This study provides the first systematic in vivo evidence establishing a direct causal link between DDX3X deficiency and cardiac developmental defects. Utilizing a CRISPR/Cas9-generated ddx3xa homozygous knockout zebrafish model (Sun et al., 2020), we recapitulated potential cardiac comorbidities observed in DDX3X syndrome patients. Mutant embryos exhibited a high malformation rate (25.26%) at 48–72 h post-fertilization (hpf), characterized by pericardial edema and defective cardiac looping (Figure 5), phenotypes highly concordant with clinically reported cardiac structural abnormalities (von Mueffling et al., 2024). Notably, coupled with early-onset developmental delay (Supplementary Figure S1), underscoring the fundamental role of DDX3X in embryonic development and organogenesis. The molecular fidelity of our model is supported by the high amino acid sequence homology (>75%) between zebrafish Ddx3xa and human DDX3X, particularly within the conserved RNA-binding domains (Figure 1). This model addresses a critical gap in DDX3X syndrome research, and its highly reproducible cardiac phenotypes -including atrial hypoplasia, ventricular dysmorphology, and impaired contractile function–provide an invaluable in vivo platform for dissecting the pathological mechanisms underlying DDX3X mutation-associated cardiac disorders in humans. Considering the clinical profile of DDX3X syndrome, our findings further suggest that cardiac abnormalities may represent an under-recognized comorbid phenotype warranting increased clinical attention.

Based on our integrated findings, we propose a mechanistic model wherein ddx3xa governs cardiac morphogenesis through modulation of the Wnt/β-catenin signaling pathway (Figure 10).

Figure 10

Figure 10. ddx3xa Governs Cardiac Morphogenesis Through Wnt/β-Catenin Signaling. Schematic diagram illustrating the mechanistic role of ddx3xa in zebrafish cardiac development. CRISPR/Cas9-mediated ddx3xa knockout results in developmental defects including developmental delay, trunk malformations, and cardiac abnormalities characterized by pericardial edema and impaired looping. Transcriptomic profiling of ddx3xa^−/− mutants at 72 hpf identifies dysregulation of key cardiac developmental genes (bmp4, actn2b, tbx5, nppb) and reveals hyperactivation of the Wnt/β-catenin pathway. Mechanistically, ddx3xa deficiency upregulates the transcription factor Tcf/Lef1, leading to aberrant expression of its downstream targets bmp4 and tbx5. Pharmacological inhibition of Wnt signaling with IWR-1 normalizes the expression of these cardiac genes and partially rescues the morphological defects. This work establishes ddx3xa as a critical regulator of cardiac development through modulation of the Wnt/β-catenin pathway, providing novel mechanistic insights into the cardiac comorbidities of DDX3X syndrome and highlighting the therapeutic potential of Wnt pathway modulation.

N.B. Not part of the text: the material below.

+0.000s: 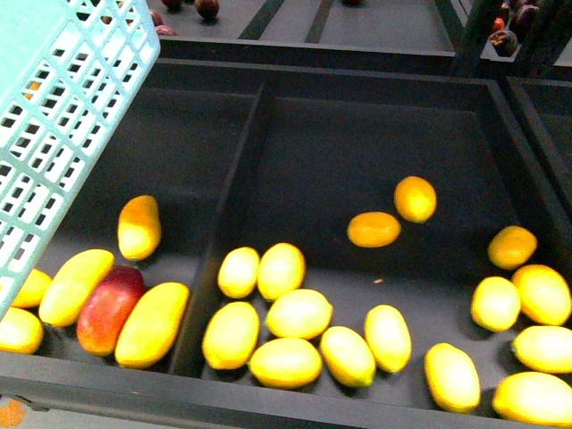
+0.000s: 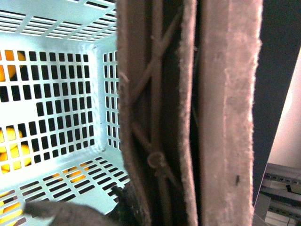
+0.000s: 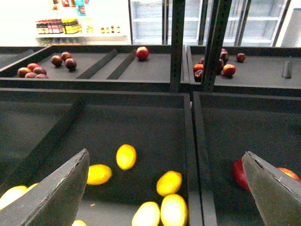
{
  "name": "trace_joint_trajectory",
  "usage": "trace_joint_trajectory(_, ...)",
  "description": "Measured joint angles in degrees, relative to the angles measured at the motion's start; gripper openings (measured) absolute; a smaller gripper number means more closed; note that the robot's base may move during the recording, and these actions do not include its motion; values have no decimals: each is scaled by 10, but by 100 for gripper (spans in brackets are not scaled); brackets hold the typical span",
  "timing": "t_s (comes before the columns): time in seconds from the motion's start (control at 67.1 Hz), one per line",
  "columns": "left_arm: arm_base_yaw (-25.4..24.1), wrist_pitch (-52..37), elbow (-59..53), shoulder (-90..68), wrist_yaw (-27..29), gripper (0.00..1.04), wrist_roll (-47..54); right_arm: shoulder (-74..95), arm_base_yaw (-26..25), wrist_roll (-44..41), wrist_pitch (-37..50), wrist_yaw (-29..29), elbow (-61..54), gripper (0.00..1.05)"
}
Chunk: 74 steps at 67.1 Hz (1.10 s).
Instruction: Pick lemon and mango into basket
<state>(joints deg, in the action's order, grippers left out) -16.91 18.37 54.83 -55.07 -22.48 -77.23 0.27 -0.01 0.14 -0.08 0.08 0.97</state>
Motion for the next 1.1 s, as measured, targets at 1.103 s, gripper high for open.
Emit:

Cardiac development relies on precise spatiotemporal regulation by intricate signaling networks (Liu and Foley, 2011). Our research findings approach identified the Wnt/β-catenin pathway as the central hub mediating the teratogenic effects of ddx3xa deficiency. Transcriptome sequencing revealed significant enrichment of the Wnt pathway in 72 hpf ddx3xa^−/− embryos, concurrently dysregulated alongside actin cytoskeleton organization, calcium signaling, and cardiac muscle contraction pathways (Figure 6D). Mechanistically, ddx3xa knockout induced aberrant downregulation of the key Wnt transcriptional mediator Tcf/Lef1, while expression of upstream ligands (wnt3, wnt5b), cytoplasmic transducer (dvl2), and the effector β-catenin (ctnnb1) was paradoxically upregulated (Figure 8A). This “downstream activation-upstream suppression” paradox suggests that ddx3xa may regulate Tcf/Lef1 through non-canonical mechanisms. Crucially, severe spatiotemporal dysregulation was observed for Wnt-dependent cardiac target genes: bmp4 showed abnormally high expression at 96 hpf concomitant with atrial enlargement (Figures 8C,D), while tbx5 exhibited sustained upregulation and aberrant dorsal expansion within the heart field across multiple developmental stages (Figures 8B,E). Given that BMP4 drives cardiac chamber septation and TBX5 regulates atrioventricular differentiation, their dysregulated expression directly explains the observed atrial hypoplasia and looping failure in mutants (Figure 5). We propose that ddx3xa, potentially via its RNA helicase activity, could modulate the mRNA stability or translation efficiency of these target genes, or influence phase separation of Wnt pathway components (analogous to ddx3xb’s role in maternal-to-zygotic transition) (Shen et al., 2022; Shi et al., 2022), offering novel perspectives on how DDX3X fine-tunes the cardiac developmental gene network.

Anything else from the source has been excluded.